Directions:
The expected output is the data below, character for character, without its pictures.

*** Block opens ***

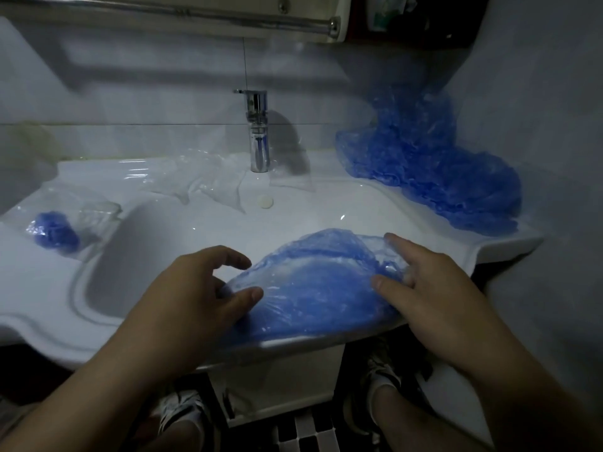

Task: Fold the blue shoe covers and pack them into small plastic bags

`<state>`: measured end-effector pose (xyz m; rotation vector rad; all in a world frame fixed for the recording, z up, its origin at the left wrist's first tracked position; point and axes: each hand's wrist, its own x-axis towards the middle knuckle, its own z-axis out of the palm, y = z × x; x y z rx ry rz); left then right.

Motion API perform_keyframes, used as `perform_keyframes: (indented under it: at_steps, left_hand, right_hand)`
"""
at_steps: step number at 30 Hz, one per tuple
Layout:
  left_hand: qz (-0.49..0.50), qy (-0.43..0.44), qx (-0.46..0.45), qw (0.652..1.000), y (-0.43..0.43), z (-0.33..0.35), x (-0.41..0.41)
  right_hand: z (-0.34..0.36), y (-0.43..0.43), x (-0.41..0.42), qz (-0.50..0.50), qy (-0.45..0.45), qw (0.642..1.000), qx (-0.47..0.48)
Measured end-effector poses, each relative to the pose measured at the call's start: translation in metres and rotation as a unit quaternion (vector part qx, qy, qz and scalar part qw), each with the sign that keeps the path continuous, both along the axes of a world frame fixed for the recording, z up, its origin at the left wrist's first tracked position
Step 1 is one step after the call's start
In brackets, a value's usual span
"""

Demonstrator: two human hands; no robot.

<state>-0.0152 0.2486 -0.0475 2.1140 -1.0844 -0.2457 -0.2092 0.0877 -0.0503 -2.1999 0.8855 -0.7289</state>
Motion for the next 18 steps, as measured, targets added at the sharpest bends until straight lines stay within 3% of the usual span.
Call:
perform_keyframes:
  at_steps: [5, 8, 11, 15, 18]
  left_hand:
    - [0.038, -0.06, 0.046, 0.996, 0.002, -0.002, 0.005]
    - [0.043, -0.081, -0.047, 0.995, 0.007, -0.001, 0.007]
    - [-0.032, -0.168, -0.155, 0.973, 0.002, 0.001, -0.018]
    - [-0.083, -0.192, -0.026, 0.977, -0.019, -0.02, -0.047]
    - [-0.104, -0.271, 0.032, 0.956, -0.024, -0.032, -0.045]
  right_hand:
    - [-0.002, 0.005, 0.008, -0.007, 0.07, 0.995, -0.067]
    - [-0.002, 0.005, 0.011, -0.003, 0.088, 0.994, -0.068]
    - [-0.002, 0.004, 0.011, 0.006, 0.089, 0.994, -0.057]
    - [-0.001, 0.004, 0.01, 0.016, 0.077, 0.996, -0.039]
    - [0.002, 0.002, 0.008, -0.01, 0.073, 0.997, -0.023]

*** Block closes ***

Exercise answer:
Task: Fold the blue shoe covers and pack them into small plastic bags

`<state>`: measured end-effector pose (xyz m; rotation vector rad; all in a world frame fixed for the recording, z up, its origin at the left wrist's first tracked position; point and axes: each hand's wrist, its own x-axis towards the middle knuckle, its own z-axis out of the palm, y = z × x; x y z rx ry rz); left then right.

Motion API perform_keyframes, used as `perform_keyframes: (indented under it: at_steps, left_hand, right_hand)`
"""
at_steps: step number at 30 Hz, one per tuple
Layout:
  left_hand: qz (-0.49..0.50), qy (-0.43..0.44), qx (-0.46..0.45), qw (0.652..1.000), y (-0.43..0.43), z (-0.33..0.35), x (-0.41..0.41)
  right_hand: z (-0.34..0.36), y (-0.43..0.43), x (-0.41..0.42), qz (-0.50..0.50), qy (-0.45..0.45), qw (0.642..1.000), qx (-0.47..0.48)
Measured end-effector poses, each relative to the pose measured at the call's start: translation in metres and rotation as a unit quaternion (vector part qx, qy, qz and scalar part qw), each with the sign that keeps the path continuous, both along the axes of a world frame fixed for the recording, z up, its origin at the left wrist's first tracked position
Step 1 is one step after the call's start
In brackets, a value's usual span
"""

Demonstrator: two human hands; no robot.

<state>-0.0152 0.2486 -0.0475 2.1140 -1.0844 -0.2457 -0.2092 0.0877 -0.0503 -2.1999 0.8855 -0.7289</state>
Motion for the next 18 steps, as measured, targets added at the sharpest bends until straight lines stay within 3% of the usual span.
Call:
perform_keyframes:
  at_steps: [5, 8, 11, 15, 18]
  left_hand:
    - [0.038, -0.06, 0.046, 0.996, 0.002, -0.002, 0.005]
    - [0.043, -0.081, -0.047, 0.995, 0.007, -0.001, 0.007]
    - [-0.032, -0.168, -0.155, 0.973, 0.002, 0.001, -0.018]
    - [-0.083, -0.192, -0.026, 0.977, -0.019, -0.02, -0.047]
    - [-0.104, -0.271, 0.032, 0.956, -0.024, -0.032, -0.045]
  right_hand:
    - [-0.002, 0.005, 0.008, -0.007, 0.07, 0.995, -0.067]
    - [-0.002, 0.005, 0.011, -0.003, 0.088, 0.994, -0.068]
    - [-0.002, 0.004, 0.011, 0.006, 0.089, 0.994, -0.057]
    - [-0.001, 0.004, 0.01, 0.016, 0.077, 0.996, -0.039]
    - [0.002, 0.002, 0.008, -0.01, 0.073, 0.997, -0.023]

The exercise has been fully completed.